Выбрать главу

Я должна вернуться в Шолен. Обратно в безопасное место, где этот ребенок, если он вообще есть, не подвергается риску каждую минуту своей жизни. Хотя бы ради моего друга, у которого никогда не будет возможности встретить жизнь, которую он вполне мог бы создать. Я должна выжить ради этого ребенка.

Я вспоминаю слова Уилла, когда он сказал мне, что больше не хочет жить. Как эти угрюмые мысли поразили меня такой печалью и разочарованием. Как он мог так охотно сдаться?

Интересно, увидел ли Титус облегчение в его глазах, когда схватил его. Интересно, увидел ли он что-то, чего не увидела я. Возможно, убийство Уилла было невысказанным одолжением между ними.

Услышав щелчок двери, я поднимаю глаза и вижу Титуса, выходящего из ванной в одном полотенце, слишком маленьком, чтобы полностью обернуть его нижнюю половину, из-под которого торчит одно целое бедро.

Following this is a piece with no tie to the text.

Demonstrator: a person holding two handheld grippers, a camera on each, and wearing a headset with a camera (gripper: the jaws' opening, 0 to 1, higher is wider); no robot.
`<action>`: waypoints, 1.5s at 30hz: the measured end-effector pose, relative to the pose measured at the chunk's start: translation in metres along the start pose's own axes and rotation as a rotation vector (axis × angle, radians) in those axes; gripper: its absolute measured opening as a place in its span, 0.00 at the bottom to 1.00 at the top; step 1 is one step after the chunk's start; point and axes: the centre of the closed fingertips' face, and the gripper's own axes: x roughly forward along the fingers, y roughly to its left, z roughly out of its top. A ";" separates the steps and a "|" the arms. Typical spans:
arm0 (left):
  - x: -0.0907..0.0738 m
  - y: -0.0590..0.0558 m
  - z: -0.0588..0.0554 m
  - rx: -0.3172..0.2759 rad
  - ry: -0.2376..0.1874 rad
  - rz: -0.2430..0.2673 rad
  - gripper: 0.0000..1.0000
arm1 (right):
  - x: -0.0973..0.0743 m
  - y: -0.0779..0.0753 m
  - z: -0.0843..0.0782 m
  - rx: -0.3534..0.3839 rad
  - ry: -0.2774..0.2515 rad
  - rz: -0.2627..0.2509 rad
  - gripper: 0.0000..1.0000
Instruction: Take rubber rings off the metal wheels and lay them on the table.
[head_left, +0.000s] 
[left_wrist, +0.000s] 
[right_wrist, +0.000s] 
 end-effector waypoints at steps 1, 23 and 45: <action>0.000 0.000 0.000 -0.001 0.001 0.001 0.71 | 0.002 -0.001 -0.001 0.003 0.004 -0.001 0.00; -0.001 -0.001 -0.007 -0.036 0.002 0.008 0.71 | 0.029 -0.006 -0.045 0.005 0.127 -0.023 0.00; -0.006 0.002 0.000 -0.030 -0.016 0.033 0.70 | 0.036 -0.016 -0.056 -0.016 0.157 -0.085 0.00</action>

Там, где его лицо когда-то покрывали растрепанные неухоженные волосы, теперь гладко и чисто выбрито, обнажая острые углы подбородка. Поразительно, насколько моложе и неожиданно красивым он выглядит. Как совершенно другой человек. При виде него у меня странно щекочет в груди.

— Могу я попросить твоей помощи кое в чем? Он не из тех, кто привык просить о помощи, учитывая то, что сейчас он даже не может посмотреть на меня.

— Конечно.

По кивку его головы я откладываю книгу в сторону и следую за ним в ванную. На раковине он разложил бритвенные принадлежности, которые, должно быть, стащил из шкафчиков, и ножницы, которые он протягивает мне.

— Ты раньше стригла?

— Да. Моего брата. За эти годы я неплохо научилась этому, даже сама подстригаю себе волосы, когда это необходимо.

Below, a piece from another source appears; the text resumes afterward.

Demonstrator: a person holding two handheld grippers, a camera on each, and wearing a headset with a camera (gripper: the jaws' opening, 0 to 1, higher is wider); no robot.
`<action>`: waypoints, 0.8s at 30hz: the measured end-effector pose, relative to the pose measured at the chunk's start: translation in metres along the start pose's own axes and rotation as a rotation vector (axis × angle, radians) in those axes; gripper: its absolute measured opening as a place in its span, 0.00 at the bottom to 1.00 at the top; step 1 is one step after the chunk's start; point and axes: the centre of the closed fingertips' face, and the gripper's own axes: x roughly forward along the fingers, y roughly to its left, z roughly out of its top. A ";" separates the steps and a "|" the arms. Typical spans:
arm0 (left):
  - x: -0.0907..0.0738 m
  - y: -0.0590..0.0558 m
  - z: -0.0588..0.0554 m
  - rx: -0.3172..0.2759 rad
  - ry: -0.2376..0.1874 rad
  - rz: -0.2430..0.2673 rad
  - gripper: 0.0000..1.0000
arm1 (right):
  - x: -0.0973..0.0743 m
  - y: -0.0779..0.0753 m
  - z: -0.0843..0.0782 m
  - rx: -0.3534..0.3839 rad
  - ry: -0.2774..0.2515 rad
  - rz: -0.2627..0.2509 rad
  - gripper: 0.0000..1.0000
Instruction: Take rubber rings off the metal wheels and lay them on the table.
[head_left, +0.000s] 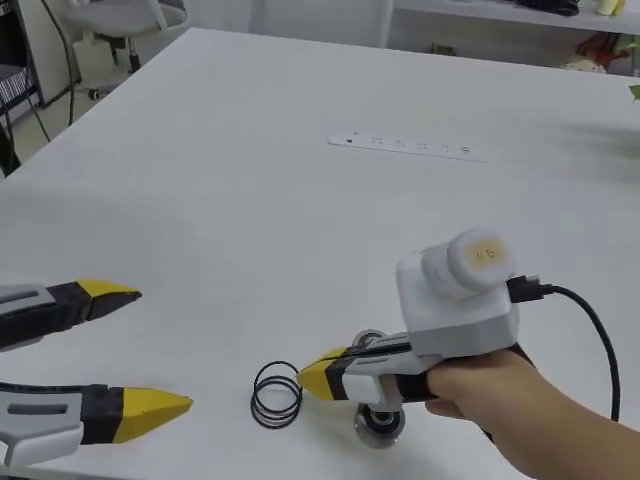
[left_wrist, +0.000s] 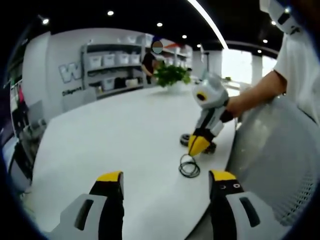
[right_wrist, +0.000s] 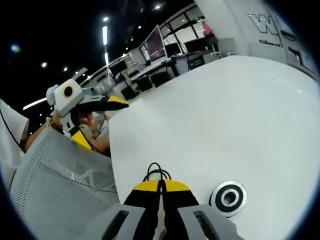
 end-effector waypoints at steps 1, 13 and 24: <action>0.000 0.000 0.000 0.001 0.001 0.000 0.70 | 0.000 -0.001 0.000 0.000 0.000 -0.005 0.00; 0.003 0.000 -0.002 0.002 0.009 -0.007 0.69 | 0.001 -0.006 -0.005 -0.013 0.021 -0.027 0.00; 0.002 0.000 -0.004 0.003 0.015 -0.003 0.69 | 0.003 -0.007 -0.010 -0.027 0.044 -0.039 0.02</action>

— Делай то, что должна. Я предпочитаю обнажать кожу. Хотя, с его чисто выбритым лицом, ему хорошо идут более длинные волосы.

Он опускается на колени до пола передо мной, и все еще находится на уровне шеи. Двое таких, как я, могли бы поместиться в размахе его широких плеч, а каждая из его рук размером примерно с мои бедра. Прочищая горло, он, кажется, осознает, что, немного опустив взгляд, он смотрит на мою грудь, и, как будто он не знает, куда смотреть, он отводит взгляд в сторону, прежде чем остановиться где-то на моей ключице.

Я просовываю пальцы в отверстия для ножниц и беру расческу с раковины, моя грудь касается его плеча, когда я дотягиваюсь. Он вздрагивает и снова откашливается. Мысль о том, что этому огромному, отвратительному мужчине, похоже, совершенно не по себе от моих прикосновений, вызывает улыбку на моем лице.

Снова стоя перед ним, я собираю прядь длинных волос и принимаюсь за работу, подравнивая и подстригая, позволяя прядям волос падать на пол вокруг него. Он остается неподвижным, как статуя, в непоколебимой позе солдата, которого похвалил бы мой отец, никогда не двигаясь и не говоря ни слова, пока я кружу вокруг него. К тому времени, как я заканчиваю, его волосы короткие, чуть длиннее, чем короткая стрижка, и к тому же длиннее на макушке. Достаточно, чтобы провести по ним пальцами, ни за что не зацепившись.

Там, в Шолене, если бы он был офицером легиона, тамошние женщины, вероятно, падали бы к его ногам, такие же красивые и подтянутые, как он, когда его приводят в порядок. Они бы заискивали перед его золотистыми глазами и большими мускулами, как кошки во время течки.

Несмотря на то, что я все еще испытываю к нему столько обиды, я не могу не заметить этого сама. С жаром на щеках я отвожу взгляд и собираю упавшие пряди волос.

Когда он встает, чтобы смахнуть со своей кожи волосы, меня снова приветствует небольшая полоска полотенца, прикрывающая его выпуклый пах.

Пытаясь отвлечь свое внимание, я шаркающей походкой выхожу из ванной, чтобы взять метлу, которой ранее подметала пол на кухне, и когда я возвращаюсь, он тянется за ней.

— Спасибо тебе, — говорит он, забирая метлу из моих рук, случайно касаясь моей руки.

— Конечно. Теперь это я прочищаю горло от дискомфорта, пока он убирает последние волосы, а я возвращаюсь в гостиную, в очередной раз меняя книги на Гордость и предубеждение.

Титус выбрасывает волосы в камин и исчезает за углом. Когда он появляется снова, у него в руках одеяло, которое он бросает перед камином поверх медвежьего ковра.